Your task: Please report every line in the entries that contains the string "trace".

Records from a collection
════════
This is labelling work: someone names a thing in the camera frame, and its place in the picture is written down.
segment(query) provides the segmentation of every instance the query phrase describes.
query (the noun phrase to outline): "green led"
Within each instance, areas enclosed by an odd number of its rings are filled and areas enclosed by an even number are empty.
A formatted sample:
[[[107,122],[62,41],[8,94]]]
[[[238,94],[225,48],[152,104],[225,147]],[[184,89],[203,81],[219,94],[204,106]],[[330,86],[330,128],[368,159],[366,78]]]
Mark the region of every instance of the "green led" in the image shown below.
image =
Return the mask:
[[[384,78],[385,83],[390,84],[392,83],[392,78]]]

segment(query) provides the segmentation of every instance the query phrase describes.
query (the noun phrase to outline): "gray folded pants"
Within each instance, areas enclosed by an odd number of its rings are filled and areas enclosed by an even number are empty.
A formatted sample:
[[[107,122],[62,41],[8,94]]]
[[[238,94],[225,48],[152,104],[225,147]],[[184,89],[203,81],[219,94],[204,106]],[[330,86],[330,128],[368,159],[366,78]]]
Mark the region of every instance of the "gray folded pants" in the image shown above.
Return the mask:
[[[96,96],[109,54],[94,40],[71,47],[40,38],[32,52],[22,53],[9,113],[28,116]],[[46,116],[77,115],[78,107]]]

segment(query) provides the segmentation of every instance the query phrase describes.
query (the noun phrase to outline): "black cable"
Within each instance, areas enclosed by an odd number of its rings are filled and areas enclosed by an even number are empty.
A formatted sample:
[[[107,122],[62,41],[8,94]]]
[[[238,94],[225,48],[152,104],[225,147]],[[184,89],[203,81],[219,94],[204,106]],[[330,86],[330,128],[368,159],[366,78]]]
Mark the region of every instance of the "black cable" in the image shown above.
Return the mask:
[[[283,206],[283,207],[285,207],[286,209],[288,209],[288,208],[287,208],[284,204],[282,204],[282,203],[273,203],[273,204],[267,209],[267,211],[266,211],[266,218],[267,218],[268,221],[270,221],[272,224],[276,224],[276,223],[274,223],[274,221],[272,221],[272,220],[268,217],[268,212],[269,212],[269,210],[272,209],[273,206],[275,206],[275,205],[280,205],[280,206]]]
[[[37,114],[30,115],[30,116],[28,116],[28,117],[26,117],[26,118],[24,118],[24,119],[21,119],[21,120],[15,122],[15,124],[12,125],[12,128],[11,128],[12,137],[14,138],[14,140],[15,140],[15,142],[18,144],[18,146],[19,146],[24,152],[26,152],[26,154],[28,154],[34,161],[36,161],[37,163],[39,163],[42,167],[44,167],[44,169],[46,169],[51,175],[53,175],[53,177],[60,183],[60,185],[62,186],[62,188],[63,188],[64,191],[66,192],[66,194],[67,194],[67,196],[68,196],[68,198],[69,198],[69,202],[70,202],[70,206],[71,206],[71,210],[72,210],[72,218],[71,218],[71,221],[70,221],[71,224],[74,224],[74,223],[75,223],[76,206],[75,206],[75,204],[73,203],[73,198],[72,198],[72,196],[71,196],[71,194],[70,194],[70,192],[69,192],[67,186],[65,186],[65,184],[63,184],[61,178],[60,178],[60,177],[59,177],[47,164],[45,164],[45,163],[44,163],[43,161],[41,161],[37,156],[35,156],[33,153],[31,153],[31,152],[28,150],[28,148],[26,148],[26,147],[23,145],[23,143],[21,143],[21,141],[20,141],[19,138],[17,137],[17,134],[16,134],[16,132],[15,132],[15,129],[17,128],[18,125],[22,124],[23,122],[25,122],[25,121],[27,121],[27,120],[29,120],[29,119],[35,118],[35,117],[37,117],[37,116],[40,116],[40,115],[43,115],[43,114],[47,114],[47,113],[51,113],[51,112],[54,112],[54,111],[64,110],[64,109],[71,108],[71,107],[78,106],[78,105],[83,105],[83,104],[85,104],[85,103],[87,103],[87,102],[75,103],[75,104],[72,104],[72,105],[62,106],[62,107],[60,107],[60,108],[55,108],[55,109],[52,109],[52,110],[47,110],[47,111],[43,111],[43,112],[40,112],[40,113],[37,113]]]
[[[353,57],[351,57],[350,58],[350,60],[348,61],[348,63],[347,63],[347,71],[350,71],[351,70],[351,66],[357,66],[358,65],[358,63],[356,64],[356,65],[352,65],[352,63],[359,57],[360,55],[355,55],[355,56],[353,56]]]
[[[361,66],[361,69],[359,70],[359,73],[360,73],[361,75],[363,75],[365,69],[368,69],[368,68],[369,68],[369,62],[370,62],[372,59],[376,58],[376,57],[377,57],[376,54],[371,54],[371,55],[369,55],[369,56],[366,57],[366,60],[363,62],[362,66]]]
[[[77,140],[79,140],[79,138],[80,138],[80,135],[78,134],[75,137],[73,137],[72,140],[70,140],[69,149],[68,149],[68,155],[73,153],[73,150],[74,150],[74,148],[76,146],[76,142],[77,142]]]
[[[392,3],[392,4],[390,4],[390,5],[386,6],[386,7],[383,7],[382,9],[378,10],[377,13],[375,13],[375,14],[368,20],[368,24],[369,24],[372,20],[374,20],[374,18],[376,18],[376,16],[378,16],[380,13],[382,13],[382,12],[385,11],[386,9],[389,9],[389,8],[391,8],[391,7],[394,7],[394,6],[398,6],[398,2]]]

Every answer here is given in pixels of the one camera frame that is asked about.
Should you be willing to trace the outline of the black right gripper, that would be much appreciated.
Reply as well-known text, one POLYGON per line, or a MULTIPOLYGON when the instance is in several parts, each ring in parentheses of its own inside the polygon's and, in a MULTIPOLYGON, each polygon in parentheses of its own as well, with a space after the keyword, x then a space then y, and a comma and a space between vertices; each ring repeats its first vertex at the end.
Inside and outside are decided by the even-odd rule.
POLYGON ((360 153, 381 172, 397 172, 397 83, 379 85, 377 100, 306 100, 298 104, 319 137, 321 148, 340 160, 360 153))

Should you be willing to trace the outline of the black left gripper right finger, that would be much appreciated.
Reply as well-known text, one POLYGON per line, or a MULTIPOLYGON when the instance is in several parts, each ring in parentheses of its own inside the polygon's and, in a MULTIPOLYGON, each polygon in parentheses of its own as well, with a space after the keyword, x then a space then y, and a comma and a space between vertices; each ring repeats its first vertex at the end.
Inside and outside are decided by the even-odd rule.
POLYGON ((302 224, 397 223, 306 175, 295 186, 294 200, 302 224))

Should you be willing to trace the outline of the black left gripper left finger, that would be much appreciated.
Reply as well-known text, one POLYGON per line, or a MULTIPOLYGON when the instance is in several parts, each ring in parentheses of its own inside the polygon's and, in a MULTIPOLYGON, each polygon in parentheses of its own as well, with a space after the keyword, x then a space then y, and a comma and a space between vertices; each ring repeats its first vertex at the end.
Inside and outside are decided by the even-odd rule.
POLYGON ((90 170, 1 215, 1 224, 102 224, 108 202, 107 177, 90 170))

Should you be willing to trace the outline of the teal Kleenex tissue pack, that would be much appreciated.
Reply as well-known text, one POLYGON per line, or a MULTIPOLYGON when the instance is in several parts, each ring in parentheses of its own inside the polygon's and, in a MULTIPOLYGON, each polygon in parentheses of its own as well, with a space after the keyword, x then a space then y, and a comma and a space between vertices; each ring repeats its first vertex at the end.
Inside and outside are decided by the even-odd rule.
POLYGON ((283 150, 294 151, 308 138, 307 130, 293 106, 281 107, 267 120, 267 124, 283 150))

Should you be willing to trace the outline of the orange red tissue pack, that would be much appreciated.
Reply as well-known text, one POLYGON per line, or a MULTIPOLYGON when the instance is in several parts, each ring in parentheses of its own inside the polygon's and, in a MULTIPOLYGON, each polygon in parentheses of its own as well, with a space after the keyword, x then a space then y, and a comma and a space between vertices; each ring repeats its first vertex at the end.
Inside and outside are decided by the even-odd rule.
════════
Exercise answer:
Should you be willing to trace the outline of the black right gripper, that would be much appreciated.
Should you be willing to trace the outline of the black left gripper right finger, that would be much appreciated.
Should you be willing to trace the outline of the black left gripper left finger, that would be much appreciated.
Should you be willing to trace the outline of the teal Kleenex tissue pack, that would be much appreciated.
Should you be willing to trace the outline of the orange red tissue pack, that would be much appreciated.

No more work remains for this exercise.